The walk to Wamba is along a dirt track, flat, warm and a fantastic walk. The countryside is so big here. I had music blasting out as I strode along the dirt track and could have kept going for miles. Wamba appeared after about an hour and a half. This small pretty village has working water fountains as you enter the village, and a few bars. I had lunch in the only open one, which is on the left down a small side road - follow the Camino arrows and keep your eyes peeled - you can't miss it. It has a really nice seating area at the back and did a brilliant range of great sandwiches. After half an hour, I climbed out of Wamba and walked more flat dirt track in glorious weather all the way to Penaflor de Hornija.
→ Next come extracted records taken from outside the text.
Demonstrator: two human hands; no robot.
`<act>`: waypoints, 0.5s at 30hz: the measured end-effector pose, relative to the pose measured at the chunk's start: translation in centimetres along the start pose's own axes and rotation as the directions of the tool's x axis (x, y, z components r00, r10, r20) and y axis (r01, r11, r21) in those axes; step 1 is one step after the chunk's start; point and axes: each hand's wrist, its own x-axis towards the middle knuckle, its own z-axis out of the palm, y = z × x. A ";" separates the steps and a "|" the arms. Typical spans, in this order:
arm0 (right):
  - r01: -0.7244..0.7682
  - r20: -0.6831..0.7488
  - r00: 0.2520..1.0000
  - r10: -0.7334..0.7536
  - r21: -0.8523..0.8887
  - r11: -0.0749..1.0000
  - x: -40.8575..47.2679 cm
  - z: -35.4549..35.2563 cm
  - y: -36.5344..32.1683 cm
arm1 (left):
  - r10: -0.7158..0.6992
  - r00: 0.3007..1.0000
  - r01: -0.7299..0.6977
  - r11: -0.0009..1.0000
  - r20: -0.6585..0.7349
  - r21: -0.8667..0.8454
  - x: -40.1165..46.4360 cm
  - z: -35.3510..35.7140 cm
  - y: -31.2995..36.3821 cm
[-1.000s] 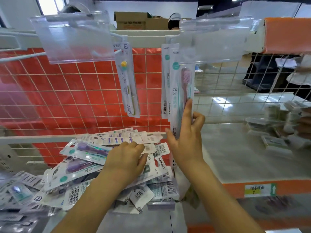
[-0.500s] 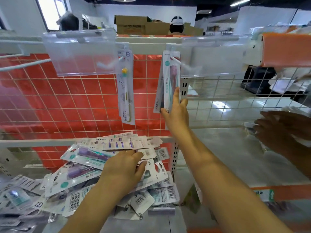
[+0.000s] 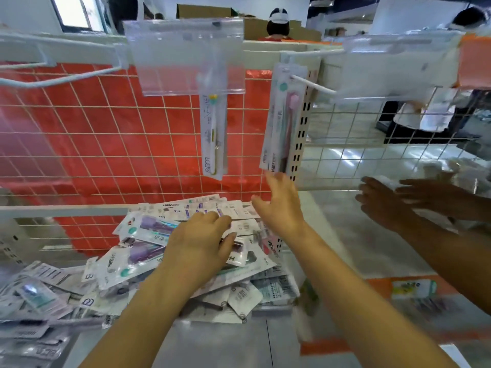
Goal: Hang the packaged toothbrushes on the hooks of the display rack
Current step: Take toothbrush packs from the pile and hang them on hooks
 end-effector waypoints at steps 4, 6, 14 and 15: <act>0.138 0.084 0.985 -0.151 0.141 0.980 -2.3 0.9 -2.1 | -0.100 0.995 0.100 0.995 0.007 -0.022 -1.4 -0.9 -2.5; 0.179 0.078 0.978 -0.194 0.169 0.969 -2.8 1.7 -3.1 | -0.182 0.983 0.182 0.981 -0.002 -0.071 -2.3 -1.2 -4.0; 0.306 0.407 0.848 -0.339 0.146 0.941 -4.1 5.2 -6.0 | -0.221 0.975 0.221 0.975 -0.014 -0.035 -5.0 -2.2 -9.5; 0.324 0.468 0.819 -0.332 0.101 0.941 -4.1 5.3 -6.3 | -0.212 0.977 0.212 0.977 -0.023 -0.032 -5.3 -2.3 -10.1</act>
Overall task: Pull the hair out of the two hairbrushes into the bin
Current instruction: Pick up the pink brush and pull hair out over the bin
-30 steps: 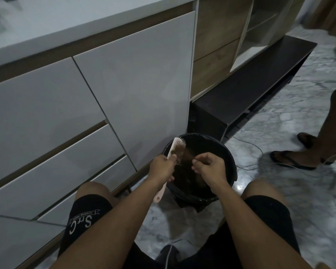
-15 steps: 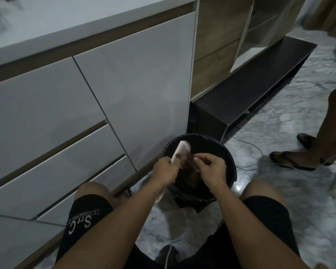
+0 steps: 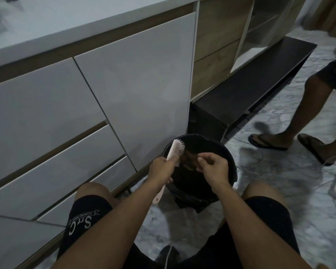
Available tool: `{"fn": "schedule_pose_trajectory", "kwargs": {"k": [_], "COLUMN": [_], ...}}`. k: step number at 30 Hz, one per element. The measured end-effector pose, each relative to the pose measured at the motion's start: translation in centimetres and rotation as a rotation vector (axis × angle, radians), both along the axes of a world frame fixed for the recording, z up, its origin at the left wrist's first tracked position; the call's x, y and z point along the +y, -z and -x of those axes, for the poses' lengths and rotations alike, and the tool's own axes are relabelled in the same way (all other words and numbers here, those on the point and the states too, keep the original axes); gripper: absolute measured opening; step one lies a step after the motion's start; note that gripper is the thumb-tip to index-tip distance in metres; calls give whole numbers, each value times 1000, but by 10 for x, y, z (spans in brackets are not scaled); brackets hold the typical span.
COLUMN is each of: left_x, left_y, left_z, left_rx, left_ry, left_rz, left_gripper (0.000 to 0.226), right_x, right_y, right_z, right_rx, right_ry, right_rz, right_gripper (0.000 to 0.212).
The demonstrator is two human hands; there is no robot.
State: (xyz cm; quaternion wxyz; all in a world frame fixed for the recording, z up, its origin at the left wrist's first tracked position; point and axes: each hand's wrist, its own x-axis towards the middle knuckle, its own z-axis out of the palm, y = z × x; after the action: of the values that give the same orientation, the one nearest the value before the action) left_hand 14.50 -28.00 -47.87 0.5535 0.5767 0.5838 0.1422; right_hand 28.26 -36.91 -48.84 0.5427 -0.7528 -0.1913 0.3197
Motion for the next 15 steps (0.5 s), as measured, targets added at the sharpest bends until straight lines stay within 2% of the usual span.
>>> {"fn": "schedule_pose_trajectory", "kwargs": {"k": [4, 10, 15], "left_x": [-4, -6, -2], "left_y": [-3, -2, -6], "left_z": [0, 2, 6], "left_rx": [2, 38, 49], "left_ry": [36, 49, -5], "left_rz": [0, -81, -123], "left_gripper": [59, 39, 38], "right_x": [0, -1, 1], "right_y": [-4, -7, 0], "right_z": [10, 12, 5], "right_rx": [10, 45, 9], "right_ry": [-76, -100, -4], "right_rz": [-20, -43, 24], "right_gripper": [13, 11, 16]}}
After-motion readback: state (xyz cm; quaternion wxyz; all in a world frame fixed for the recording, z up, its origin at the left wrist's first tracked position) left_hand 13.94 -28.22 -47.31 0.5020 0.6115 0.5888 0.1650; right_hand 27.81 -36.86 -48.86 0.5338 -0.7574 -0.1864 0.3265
This place is another wonderful Spanish hilltop village. The village is really pretty as you approach it in the distance, but as you get closer, you will see that you have to descend and climb up two small valleys. I got the albergue keys by asking in the bar a few buildings down from the fruit shop, near the working water fountains. The albergue is big, clean, has beds for 8 people, a shower and toilet, fully functioning kitchen and a drying area. It's really nice and a bargain for €3. The bar does do food and the fruit shop is there, but you might want to bring some supplies just in case they aren't open and also for breakfast the next day. I didn't see any other facilities in the village. As it happened, I did eat in Bar Hornija and the dinner was fantastic. If you walk around the outskirts of the village in the evening, you'll get some fantastic views and great photos. It's a stunning place to stay.

Really looking forward to tomorrow. It should be even warmer than today and more blue sky. I love the big blue skies in Spain!

There is a market in Penaflor. Like everything else there you need to ask in the bar. The owner opened up for me to buy supplies. They also have a washing machine in the albergue.